Re: [PATCH RFC bpf-next v1 21/32] bpf: Allow locking bpf_spin_lock global variables

Kumar Kartikeya Dwivedi <memxor@xxxxxxxxx> · Sat, 10 Sep 2022 00:49:44 +0200

On Sat, 10 Sept 2022 at 00:30, Dave Marchevsky <davemarchevsky@xxxxxx> wrote:
>
> On 9/9/22 3:25 PM, Alexei Starovoitov wrote:
> > On Fri, Sep 09, 2022 at 11:32:40AM -0700, Andrii Nakryiko wrote:
> >> On Fri, Sep 9, 2022 at 7:58 AM Alexei Starovoitov
> >> <alexei.starovoitov@xxxxxxxxx> wrote:
> >>>
> >>> On Fri, Sep 9, 2022 at 7:51 AM Kumar Kartikeya Dwivedi <memxor@xxxxxxxxx> wrote:
> >>>>
> >>>> On Fri, 9 Sept 2022 at 16:24, Alexei Starovoitov
> >>>> <alexei.starovoitov@xxxxxxxxx> wrote:
> >>>>>
> >>>>> On Fri, Sep 9, 2022 at 4:05 AM Kumar Kartikeya Dwivedi <memxor@xxxxxxxxx> wrote:
> >>>>>>
> >>>>>> On Fri, 9 Sept 2022 at 10:13, Dave Marchevsky <davemarchevsky@xxxxxx> wrote:
> >>>>>>>
> >>>>>>> On 9/4/22 4:41 PM, Kumar Kartikeya Dwivedi wrote:
> >>>>>>>> Global variables reside in maps accessible using direct_value_addr
> >>>>>>>> callbacks, so giving each load instruction's rewrite a unique reg->id
> >>>>>>>> disallows us from holding locks which are global.
> >>>>>>>>
> >>>>>>>> This is not great, so refactor the active_spin_lock into two separate
> >>>>>>>> fields, active_spin_lock_ptr and active_spin_lock_id, which is generic
> >>>>>>>> enough to allow it for global variables, map lookups, and local kptr
> >>>>>>>> registers at the same time.
> >>>>>>>>
> >>>>>>>> Held vs non-held is indicated by active_spin_lock_ptr, which stores the
> >>>>>>>> reg->map_ptr or reg->btf pointer of the register used for locking spin
> >>>>>>>> lock.

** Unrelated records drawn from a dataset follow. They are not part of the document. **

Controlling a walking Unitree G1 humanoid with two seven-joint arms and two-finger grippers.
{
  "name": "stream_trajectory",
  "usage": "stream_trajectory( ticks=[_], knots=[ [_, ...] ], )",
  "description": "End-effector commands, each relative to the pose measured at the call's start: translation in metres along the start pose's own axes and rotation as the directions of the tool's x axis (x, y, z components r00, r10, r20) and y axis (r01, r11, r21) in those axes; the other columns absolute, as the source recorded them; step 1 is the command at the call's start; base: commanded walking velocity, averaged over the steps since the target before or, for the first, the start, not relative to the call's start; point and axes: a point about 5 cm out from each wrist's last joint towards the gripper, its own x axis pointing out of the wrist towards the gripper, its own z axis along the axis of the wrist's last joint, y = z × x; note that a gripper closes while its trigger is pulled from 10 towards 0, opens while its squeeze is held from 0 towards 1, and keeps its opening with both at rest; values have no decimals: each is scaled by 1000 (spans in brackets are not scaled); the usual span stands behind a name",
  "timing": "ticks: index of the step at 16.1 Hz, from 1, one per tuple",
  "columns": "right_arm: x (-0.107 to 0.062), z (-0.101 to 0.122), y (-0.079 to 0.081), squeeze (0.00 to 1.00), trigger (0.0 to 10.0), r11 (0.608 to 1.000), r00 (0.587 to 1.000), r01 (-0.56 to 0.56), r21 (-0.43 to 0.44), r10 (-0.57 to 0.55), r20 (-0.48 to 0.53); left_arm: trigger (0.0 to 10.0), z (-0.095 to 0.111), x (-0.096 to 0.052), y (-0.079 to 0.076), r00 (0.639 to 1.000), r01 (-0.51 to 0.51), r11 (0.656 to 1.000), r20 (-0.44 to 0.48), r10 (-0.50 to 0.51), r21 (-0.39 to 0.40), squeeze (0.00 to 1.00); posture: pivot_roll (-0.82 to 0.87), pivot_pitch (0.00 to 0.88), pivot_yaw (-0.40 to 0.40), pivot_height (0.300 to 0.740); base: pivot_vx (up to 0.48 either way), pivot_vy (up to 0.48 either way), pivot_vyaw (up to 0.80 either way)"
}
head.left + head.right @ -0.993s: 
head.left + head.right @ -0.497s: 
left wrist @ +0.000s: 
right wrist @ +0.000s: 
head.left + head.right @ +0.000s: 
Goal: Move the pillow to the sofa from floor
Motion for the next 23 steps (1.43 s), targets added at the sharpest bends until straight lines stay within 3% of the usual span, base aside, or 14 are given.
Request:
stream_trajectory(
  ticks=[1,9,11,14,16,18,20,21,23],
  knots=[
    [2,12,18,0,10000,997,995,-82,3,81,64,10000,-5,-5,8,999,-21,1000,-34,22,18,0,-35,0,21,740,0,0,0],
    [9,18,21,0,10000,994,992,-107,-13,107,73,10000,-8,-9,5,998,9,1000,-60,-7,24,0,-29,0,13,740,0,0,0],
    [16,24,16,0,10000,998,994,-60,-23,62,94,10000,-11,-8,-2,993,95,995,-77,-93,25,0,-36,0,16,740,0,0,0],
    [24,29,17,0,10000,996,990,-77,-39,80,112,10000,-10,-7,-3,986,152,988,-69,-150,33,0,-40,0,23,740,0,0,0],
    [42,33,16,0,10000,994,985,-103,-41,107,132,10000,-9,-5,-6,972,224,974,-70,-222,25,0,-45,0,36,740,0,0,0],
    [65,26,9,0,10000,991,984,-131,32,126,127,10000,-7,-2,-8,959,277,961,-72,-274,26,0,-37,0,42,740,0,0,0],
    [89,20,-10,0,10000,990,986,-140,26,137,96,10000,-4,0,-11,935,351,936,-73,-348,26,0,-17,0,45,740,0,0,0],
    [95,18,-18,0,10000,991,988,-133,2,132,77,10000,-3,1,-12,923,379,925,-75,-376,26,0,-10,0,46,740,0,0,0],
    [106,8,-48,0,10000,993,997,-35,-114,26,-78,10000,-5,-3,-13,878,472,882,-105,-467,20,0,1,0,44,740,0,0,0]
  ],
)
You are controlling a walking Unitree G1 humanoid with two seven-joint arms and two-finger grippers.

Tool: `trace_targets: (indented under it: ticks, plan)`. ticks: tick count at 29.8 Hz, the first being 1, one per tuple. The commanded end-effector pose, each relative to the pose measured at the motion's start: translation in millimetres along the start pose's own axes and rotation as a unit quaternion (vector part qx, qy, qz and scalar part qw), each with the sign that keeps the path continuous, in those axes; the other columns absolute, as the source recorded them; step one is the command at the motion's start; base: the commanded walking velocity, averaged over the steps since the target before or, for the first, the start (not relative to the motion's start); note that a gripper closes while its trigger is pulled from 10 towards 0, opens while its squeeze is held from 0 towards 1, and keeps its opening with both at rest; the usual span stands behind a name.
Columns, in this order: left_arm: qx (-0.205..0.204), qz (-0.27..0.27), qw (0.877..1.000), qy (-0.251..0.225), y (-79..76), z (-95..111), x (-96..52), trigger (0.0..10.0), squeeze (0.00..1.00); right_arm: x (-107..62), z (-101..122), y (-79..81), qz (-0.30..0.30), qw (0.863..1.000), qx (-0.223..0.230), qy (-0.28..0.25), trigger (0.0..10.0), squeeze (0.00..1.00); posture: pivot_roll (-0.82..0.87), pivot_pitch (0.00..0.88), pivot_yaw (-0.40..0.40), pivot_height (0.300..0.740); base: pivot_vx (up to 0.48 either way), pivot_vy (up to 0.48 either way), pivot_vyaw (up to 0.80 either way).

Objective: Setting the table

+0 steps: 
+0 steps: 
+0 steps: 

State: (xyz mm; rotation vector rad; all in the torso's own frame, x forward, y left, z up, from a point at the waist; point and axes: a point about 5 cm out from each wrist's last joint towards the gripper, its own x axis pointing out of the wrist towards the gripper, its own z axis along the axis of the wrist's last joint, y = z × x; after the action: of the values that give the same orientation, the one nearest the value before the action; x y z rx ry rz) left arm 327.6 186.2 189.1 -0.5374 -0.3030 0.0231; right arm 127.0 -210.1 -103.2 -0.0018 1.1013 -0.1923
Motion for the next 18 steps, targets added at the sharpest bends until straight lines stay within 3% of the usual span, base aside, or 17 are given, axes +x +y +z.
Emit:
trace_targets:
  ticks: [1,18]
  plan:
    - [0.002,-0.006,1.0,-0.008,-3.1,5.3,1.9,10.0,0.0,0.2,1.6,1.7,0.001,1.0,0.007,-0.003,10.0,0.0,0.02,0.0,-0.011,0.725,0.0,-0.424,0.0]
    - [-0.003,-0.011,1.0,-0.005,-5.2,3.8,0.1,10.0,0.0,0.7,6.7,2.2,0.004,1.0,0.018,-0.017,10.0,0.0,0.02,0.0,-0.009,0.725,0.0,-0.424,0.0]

But the active_spin_lock_id also needs to be compared to ensure
> >>>>>>>> whether bpf_spin_unlock is for the same register.
> >>>>>>>>
> >>>>>>>> Next, pseudo load instructions are not given a unique reg->id, as they
> >>>>>>>> are doing lookup for the same map value (max_entries is never greater
> >>>>>>>> than 1).
> >>>>>>>>
> >>>>>>>
> >>>>>>> For libbpf-style "internal maps" - like .bss.private further in this series -
> >>>>>>> all the SEC(".bss.private") vars are globbed together into one map_value. e.g.
> >>>>>>>
> >>>>>>>   struct bpf_spin_lock lock1 SEC(".bss.private");
> >>>>>>>   struct bpf_spin_lock lock2 SEC(".bss.private");
> >>>>>>>   ...
> >>>>>>>   spin_lock(&lock1);
> >>>>>>>   ...
> >>>>>>>   spin_lock(&lock2);
> >>>>>>>
> >>>>>>> will result in same map but different offsets for the direct read (and different
> >>>>>>> aux->map_off set in resolve_pseudo_ldimm64 for use in check_ld_imm). Seems like
> >>>>>>> this patch would assign both same (active_spin_lock_ptr, active_spin_lock_id).
> >>>>>>>
> >>>>>>
> >>>>>> That won't be a problem. Two spin locks in a map value or datasec are
> >>>>>> already rejected on BPF_MAP_CREATE,
> >>>>>> so there is no bug. See idx >= info_cnt check in
> >>>>>> btf_find_struct_field, btf_find_datasec_var.
> >>>>>>
> >>>>>> I can include offset as the third part of the tuple. The problem then
> >>>>>> is figuring out which lock protects which bpf_list_head. We need
> >>>>>> another __guarded_by annotation and force users to use that to
> >>>>>> eliminate the ambiguity. So for now I just put it in the commit log
> >>>>>> and left it for the future.
> >>>>>
> >>>>> Let's not go that far yet.
> >>>>> Extra annotations are just as confusing and non-obvious as
> >>>>> putting locks in different sections.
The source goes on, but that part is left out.